In an interview in Burden of Dreams, Herzog claims that Fitzcarraldo will be "one of the last feature films with authentic natives in it," because they are falling victim to American-style consumerism and culture homogenization (Ames, 2012: 395). Herzog continues, "they are fading away very quickly, […] and it's a catastrophe and a tragedy that's going on. And we are losing riches, […]; we lose cultures, and individualities, and languages, and mythologies, and we will be stark naked at the end" (Burden of Dreams, 2005: 40:00).
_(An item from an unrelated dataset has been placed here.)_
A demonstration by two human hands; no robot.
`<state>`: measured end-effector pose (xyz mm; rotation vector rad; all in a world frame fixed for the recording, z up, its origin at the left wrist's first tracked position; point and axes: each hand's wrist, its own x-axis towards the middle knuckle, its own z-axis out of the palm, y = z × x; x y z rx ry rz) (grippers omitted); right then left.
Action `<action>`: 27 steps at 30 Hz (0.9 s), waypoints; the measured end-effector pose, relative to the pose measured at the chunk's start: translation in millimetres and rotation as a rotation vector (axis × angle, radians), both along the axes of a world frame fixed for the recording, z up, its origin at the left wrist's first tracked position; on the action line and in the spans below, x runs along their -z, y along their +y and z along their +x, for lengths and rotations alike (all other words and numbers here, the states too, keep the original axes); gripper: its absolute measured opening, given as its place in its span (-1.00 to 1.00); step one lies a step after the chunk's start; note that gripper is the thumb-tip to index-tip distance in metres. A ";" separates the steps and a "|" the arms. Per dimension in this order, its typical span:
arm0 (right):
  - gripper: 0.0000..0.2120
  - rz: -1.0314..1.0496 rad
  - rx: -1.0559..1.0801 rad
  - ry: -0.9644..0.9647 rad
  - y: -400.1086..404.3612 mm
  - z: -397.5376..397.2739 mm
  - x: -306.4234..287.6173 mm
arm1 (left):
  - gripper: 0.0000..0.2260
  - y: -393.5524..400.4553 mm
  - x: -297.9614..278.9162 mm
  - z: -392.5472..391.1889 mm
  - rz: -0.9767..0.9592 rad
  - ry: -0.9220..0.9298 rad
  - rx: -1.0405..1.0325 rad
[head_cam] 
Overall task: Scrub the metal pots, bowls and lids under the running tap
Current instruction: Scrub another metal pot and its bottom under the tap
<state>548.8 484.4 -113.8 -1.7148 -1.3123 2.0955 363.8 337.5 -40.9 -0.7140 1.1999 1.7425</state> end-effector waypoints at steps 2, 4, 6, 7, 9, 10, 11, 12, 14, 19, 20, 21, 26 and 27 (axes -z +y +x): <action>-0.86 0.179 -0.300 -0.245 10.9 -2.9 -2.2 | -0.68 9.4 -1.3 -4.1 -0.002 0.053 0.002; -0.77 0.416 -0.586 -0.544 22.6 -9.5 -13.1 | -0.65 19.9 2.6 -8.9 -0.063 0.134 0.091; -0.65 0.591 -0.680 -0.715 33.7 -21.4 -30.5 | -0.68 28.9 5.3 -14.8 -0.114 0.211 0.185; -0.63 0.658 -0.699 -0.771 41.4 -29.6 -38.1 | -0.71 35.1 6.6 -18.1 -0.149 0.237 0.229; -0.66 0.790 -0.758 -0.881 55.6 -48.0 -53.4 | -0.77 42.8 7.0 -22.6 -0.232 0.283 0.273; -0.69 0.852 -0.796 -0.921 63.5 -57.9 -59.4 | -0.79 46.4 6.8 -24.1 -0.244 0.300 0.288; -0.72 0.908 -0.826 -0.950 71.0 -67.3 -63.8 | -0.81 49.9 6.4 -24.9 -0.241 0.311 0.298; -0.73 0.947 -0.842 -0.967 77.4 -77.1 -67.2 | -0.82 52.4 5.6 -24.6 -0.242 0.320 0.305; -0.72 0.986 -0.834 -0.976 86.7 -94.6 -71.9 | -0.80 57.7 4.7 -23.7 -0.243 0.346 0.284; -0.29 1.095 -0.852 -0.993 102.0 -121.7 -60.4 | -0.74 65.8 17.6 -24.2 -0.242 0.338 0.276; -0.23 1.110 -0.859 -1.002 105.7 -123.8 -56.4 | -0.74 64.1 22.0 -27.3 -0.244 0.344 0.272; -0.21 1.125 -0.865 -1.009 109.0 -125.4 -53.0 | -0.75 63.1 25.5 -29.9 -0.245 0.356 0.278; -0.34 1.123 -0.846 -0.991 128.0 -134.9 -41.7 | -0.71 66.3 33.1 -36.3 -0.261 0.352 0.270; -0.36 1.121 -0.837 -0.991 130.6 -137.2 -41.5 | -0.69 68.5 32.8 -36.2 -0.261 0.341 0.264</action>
As Hertzog speaks, the image track shows the native Indian actors "posing for the camera in their historical costume, followed by a set worker who is wearing a 'Micky Mouse Disco' t-shirt, which reads (in Spanish) 'Don't Stop the Music'" (Ames, 2012: 395). Herzog sees Fitzcarraldo as having a 'culturally sympathetic vision' and 'ecstatic truth', arguing, "the images of the Peruvian Indians undermines the status of historical memory even as they rely on that memory for authentication" (Ascárate, 2007: 486). Herzog is using these native South American Indians for the verisimilitude of his film, and he too, as Richard John Ascárate argues, "succumbs, if involuntarily, to the tradition stereotypes of more primitive media that he attempts to transcend" (Ascárate, 2007: 486). Herzog is highlighting the issues with globalisation; however, he is ironically bringing these cultural issues and clashes with him, as he destroys part of the Amazon jungle, while exploiting local native Indians for his feature film.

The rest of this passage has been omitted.